= PROBLEM =
Return the lines of the listing below exactly as they appear, beginning at the one with "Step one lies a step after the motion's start" and stopping after the one with "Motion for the"; do not include pictures.

= DATASET EXCERPT =
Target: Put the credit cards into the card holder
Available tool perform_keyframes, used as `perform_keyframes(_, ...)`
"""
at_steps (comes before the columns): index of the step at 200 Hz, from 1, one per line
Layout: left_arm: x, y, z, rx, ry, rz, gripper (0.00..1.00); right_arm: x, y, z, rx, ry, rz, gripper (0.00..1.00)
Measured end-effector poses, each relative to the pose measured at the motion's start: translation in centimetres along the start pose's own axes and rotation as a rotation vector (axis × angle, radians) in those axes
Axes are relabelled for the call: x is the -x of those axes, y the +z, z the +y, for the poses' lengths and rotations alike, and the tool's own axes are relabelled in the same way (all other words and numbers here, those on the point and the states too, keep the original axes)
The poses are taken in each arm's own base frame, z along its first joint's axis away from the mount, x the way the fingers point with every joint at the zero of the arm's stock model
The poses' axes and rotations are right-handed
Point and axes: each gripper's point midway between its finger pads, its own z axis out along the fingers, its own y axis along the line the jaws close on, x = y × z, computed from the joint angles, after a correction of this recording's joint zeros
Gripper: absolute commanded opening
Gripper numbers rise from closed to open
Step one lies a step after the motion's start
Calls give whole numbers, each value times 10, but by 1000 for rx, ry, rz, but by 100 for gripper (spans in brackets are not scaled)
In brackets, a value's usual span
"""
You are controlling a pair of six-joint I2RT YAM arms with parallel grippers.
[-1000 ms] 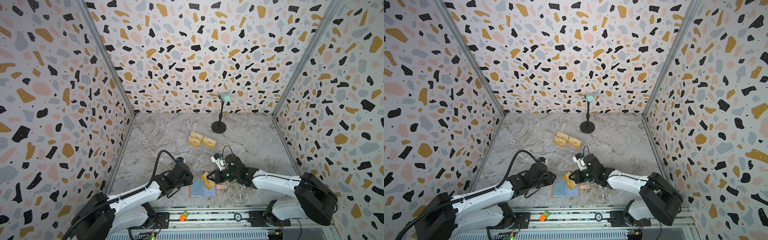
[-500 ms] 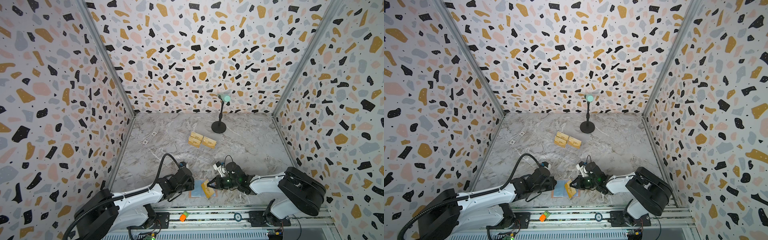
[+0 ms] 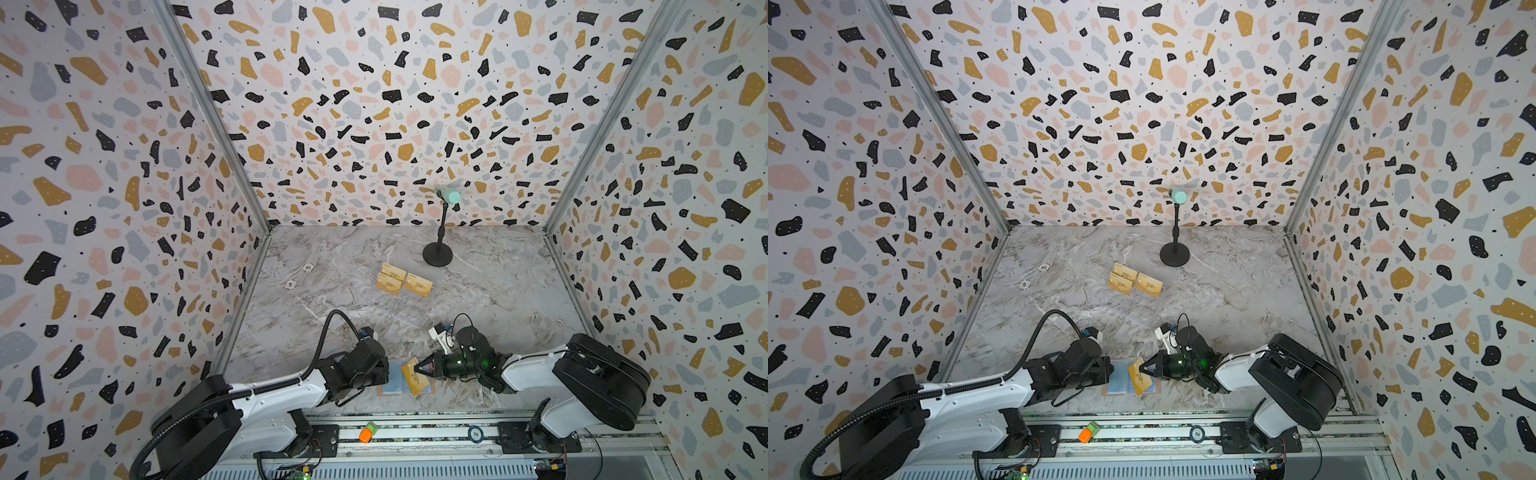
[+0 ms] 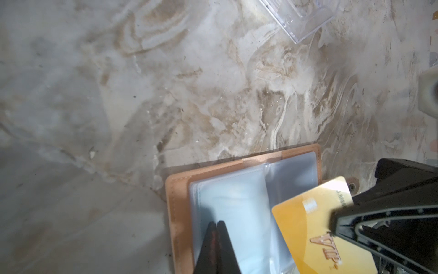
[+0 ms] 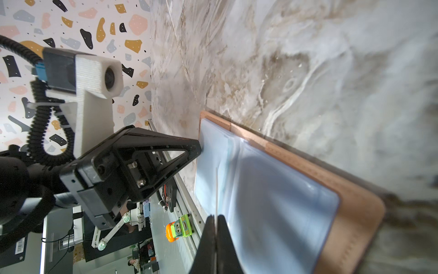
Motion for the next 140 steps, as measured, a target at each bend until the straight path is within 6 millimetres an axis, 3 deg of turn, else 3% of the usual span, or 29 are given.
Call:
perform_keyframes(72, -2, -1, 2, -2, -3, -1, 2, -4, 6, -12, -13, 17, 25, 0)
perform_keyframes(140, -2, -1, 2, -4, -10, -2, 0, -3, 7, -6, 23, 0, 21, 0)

= RESPONSE BOX =
Step one lies a step after the motion's start
Calls give whole numbers, each value times 10, but by 1000 for rx, ry, rz, but by 100 for gripper (spans in brackets are not scaled)
In brackets, a value's usual span
"""
You are controlling a pair of six-joint I2RT YAM arms with parallel grippers.
[-1000 ms] 
[-500 ms] 
[+0 ms] 
[+0 ms] 
[+0 ms] 
Motion for the next 140 steps, as measured, a target at each bend until the straight path is within 6 millimetres an axis, 3 deg of turn, else 3% of the usual span, or 29 are given.

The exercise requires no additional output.